By ROY WOOD
Almost two years after the Gallagher Lake slide and with no federal funding help in sight, the temporary fix to the irrigation system is looking more like it might become permanent.
During discussion of a general overview of the canal system on Tuesday, Water Councillor Rick Machial said: “It doesn’t look like we’re getting any money from the feds … (so) we should be making plans to use the siphon repair into the future. It’s working well.”
The Gallagher Lake siphon and flume portion of the irrigation system was breached in January 2016 by a rockslide. The required rock scaling and blasting for a complete repair were not possible in the time available, so engineers and town staff came up with a temporary solution that saw a steel sleeve inserted into the broken flume, allowing water to flow into the system.
The system opened on time in early April – albeit with a somewhat reduced capacity — supplying farms, orchards and vineyards in the town of Oliver, Electoral Area C and the Osoyoos Indian Band. The temporary fix also performed successfully through the 2017 growing season.
The town has developed a plan for a large-scale diversion of the system around the Gallagher Lake section with a price tag of over $10 million.
The cost would be prohibitively expensive for the town to undertake on its own. The province has agreed to pay for about half the cost and the town has been lobbying the federal government to chip in the other half, so far to no avail.
Asked Tuesday if there has been any response from Ottawa, chief administrative officer Cathy Cowan said, “They say they are looking at it.” She said the town hopes to hear something definitive within six months.
Operations director Shawn Goodsell told council that the capacity reduction caused by the narrower pipe in the repaired section could lead to the imposition of “rolling shut-offs” to sections of the system during particularly hot and dry periods.
Machial said farmers could live with such reductions so long as they were warned in time to schedule around them.
As for the rest of the system, the report indicated it (the ditch-canal) is in a decent condition and with reasonable maintenance and targeted replacements will continue to work well.

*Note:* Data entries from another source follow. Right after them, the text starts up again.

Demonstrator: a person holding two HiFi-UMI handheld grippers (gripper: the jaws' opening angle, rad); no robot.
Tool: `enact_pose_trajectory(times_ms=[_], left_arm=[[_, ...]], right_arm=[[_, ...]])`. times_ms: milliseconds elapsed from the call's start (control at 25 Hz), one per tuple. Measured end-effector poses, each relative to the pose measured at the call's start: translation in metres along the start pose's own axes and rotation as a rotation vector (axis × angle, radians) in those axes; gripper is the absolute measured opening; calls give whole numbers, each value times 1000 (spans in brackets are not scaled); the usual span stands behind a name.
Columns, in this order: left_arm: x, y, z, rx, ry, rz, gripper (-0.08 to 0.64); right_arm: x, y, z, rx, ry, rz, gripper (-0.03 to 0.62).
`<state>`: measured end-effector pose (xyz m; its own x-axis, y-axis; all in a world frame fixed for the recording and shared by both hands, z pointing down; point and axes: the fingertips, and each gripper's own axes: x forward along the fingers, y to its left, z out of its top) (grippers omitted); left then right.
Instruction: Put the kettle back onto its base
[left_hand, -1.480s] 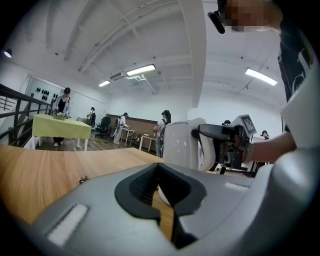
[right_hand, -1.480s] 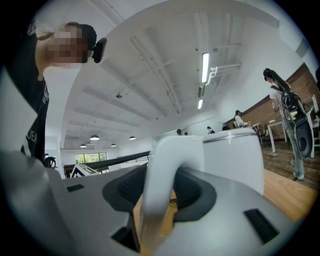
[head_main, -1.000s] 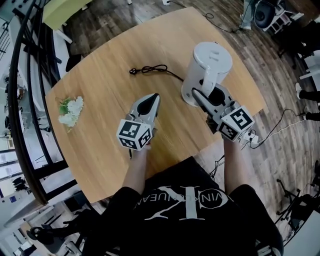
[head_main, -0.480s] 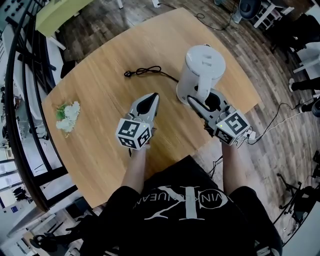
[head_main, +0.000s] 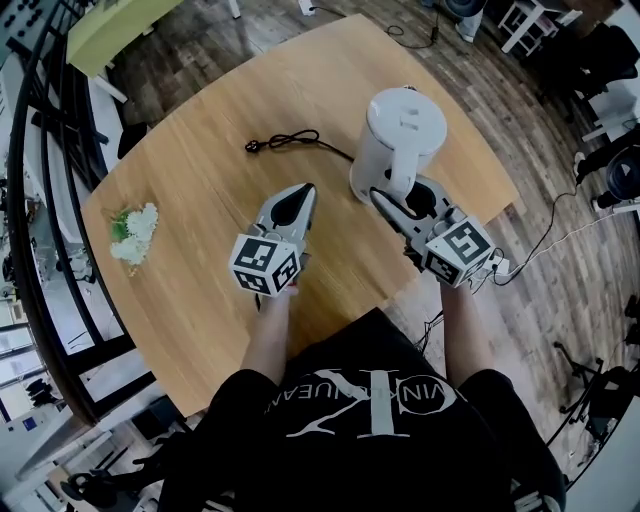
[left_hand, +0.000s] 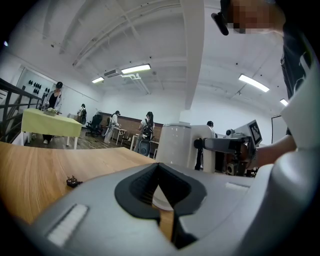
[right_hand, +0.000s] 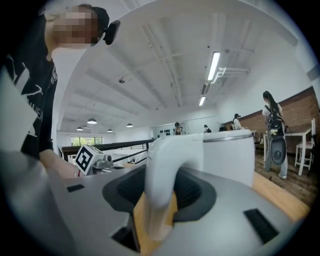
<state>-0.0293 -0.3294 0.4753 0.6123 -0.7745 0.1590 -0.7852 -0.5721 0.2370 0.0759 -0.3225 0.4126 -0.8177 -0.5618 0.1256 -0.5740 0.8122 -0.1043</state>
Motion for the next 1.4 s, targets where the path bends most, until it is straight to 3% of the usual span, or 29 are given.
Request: enact_pose_trajectory(times_ms=[320,1120,1280,1400], left_arm=[[-6,5,-1,-3,0,3,11],[-9,1,1,-2,-10,3,11],[-12,3,1,-4,-10,5,11],[-14,5,1,-6,-14,8,11]], right_arm=[[-10,10,-9,-25,50,91,155],[13,0,-10,79,40,-270,155],[20,1,-8,85,44,-285,155],[16,5,-12,69,74,-229,155]])
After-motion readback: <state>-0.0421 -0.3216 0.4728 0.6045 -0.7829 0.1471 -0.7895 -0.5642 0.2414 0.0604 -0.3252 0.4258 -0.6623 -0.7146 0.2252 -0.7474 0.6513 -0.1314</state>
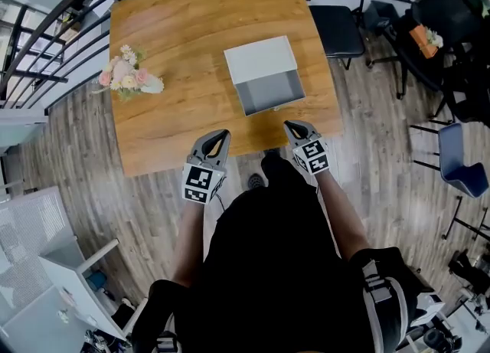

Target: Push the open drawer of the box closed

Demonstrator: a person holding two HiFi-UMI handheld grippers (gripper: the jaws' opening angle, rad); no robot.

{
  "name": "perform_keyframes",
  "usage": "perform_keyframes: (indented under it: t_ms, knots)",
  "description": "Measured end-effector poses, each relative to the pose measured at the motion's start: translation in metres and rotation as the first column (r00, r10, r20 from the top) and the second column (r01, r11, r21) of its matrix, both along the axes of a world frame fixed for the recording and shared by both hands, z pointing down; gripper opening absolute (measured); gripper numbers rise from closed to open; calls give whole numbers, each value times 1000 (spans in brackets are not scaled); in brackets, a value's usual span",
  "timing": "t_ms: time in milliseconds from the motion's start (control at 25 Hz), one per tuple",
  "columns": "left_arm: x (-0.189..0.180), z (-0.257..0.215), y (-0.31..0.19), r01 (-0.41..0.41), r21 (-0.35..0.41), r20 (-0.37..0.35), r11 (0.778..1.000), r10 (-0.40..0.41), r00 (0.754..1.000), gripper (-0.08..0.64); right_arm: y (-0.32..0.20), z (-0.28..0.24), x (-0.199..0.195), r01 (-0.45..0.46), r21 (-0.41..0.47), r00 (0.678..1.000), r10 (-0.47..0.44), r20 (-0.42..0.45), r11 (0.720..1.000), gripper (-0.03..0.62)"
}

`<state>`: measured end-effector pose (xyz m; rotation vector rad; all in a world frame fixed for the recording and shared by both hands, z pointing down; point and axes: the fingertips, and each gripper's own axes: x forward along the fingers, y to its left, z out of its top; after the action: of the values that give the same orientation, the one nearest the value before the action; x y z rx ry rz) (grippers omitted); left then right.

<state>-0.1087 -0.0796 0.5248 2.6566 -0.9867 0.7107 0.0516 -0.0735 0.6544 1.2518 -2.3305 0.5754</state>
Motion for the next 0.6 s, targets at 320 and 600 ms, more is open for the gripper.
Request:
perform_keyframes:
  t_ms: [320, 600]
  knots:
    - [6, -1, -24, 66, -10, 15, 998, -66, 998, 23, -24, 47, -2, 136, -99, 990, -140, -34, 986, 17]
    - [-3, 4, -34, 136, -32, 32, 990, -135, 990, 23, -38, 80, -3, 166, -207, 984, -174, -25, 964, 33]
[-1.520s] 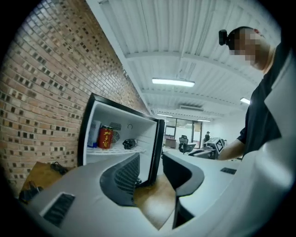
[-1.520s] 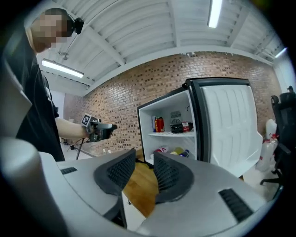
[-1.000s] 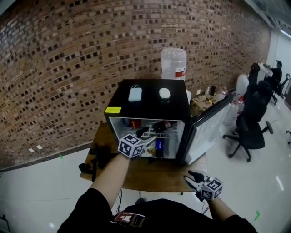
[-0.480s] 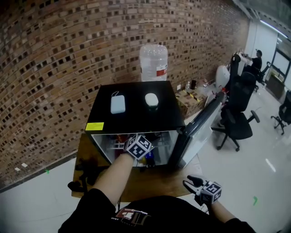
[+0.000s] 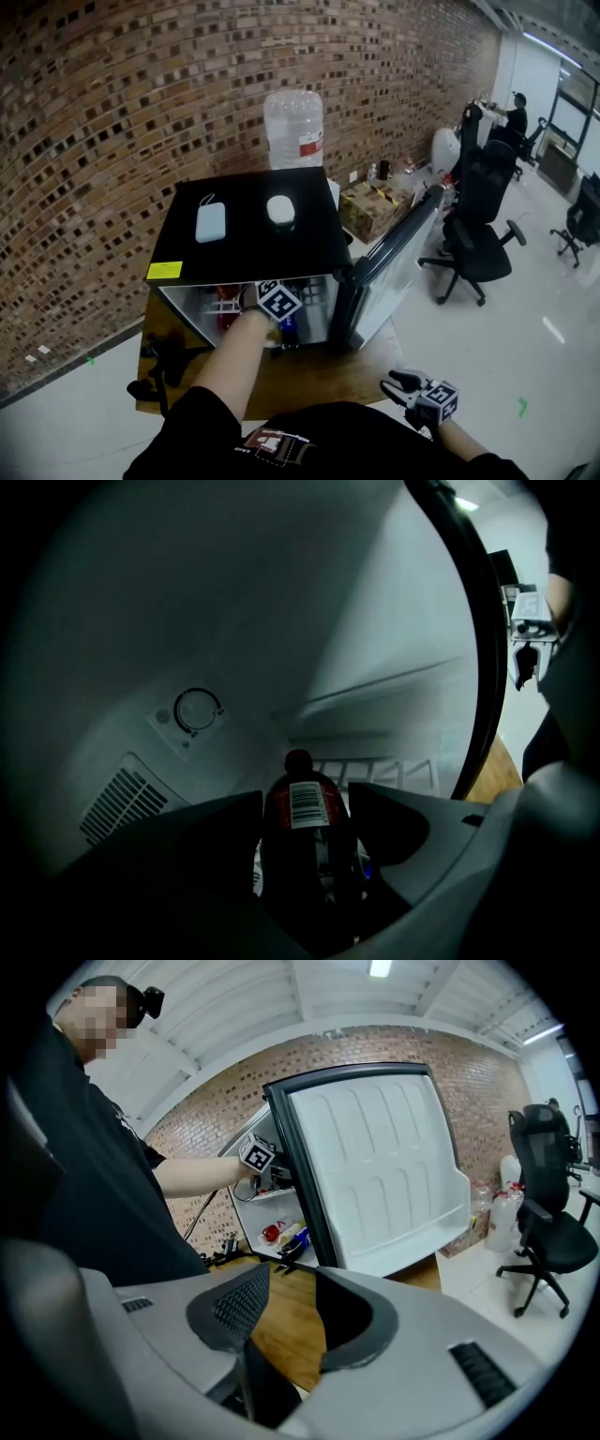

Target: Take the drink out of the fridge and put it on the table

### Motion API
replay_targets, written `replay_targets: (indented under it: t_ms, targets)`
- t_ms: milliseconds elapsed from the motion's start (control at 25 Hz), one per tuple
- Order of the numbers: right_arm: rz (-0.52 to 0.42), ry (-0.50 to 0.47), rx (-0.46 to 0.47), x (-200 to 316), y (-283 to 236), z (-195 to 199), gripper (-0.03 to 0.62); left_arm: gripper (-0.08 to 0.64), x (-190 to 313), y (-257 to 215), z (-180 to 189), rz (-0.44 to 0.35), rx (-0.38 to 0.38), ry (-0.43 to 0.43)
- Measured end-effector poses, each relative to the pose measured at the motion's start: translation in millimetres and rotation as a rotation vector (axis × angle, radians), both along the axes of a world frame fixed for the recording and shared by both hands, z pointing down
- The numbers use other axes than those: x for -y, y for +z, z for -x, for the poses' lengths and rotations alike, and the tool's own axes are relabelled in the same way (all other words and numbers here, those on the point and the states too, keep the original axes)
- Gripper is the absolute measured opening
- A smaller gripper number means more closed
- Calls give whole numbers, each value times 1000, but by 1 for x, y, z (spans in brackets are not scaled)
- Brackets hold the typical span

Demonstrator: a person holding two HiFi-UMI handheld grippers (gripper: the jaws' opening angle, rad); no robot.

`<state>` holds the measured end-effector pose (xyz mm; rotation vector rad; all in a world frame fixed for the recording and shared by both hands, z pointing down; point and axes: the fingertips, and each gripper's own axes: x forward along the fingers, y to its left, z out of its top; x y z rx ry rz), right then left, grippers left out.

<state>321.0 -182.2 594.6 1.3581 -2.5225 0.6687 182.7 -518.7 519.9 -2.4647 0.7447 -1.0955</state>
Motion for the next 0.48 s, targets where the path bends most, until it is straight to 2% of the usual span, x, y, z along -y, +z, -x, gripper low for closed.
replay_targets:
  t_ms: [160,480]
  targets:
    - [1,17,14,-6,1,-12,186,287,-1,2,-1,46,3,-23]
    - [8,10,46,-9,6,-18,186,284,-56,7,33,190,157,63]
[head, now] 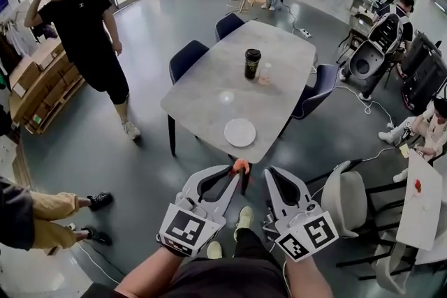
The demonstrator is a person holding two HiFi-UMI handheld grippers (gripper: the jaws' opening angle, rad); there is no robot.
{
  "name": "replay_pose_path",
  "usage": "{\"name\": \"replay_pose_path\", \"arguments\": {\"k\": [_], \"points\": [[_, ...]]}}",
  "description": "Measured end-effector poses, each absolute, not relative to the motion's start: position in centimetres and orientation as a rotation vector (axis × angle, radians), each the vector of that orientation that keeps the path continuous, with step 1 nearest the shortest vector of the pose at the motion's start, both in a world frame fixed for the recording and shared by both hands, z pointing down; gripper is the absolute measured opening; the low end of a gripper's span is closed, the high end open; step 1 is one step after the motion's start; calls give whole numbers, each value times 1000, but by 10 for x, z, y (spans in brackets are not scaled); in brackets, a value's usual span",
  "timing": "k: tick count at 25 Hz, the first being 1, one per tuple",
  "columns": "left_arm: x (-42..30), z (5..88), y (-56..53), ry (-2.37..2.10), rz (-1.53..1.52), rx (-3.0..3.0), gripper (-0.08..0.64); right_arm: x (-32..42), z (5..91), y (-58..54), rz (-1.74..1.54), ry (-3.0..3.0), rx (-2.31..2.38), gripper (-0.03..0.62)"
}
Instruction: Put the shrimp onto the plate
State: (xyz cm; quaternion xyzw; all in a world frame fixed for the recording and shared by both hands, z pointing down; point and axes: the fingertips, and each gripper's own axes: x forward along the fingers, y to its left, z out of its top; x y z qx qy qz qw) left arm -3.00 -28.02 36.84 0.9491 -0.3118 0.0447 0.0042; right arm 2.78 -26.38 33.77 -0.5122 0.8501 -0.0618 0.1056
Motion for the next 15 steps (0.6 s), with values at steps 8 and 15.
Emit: {"name": "replay_pose_path", "arguments": {"k": [8, 15], "points": [[9, 386, -369, -1058, 199, 2913, 55, 72, 335, -359, -203, 2519, -1415, 2], [41, 407, -431, -1117, 250, 2862, 55, 103, 340, -424, -244, 2563, -1331, 2]]}}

Council in August 2016 approved a $105,000 contract for Allnorth Consultants to assess the system. Among the highlights from the report Goodsell offered to council on Tuesday:
•Some 20 per cent of the canal is approaching or past normal maintenance repair and should be replaced within 10 years;
•The other 80 per cent will continue to function with ongoing maintenance;
•The life of the system will continue with annual replacement of prioritized sections of about 300 metres per year; and
•The use of “shotcrete overlay” for the existing canal line should continue because of its cost effectiveness.
Goodsell told council proposals to implement a 300-metres-per-year replacement schedule will be part of upcoming capital budget discussions.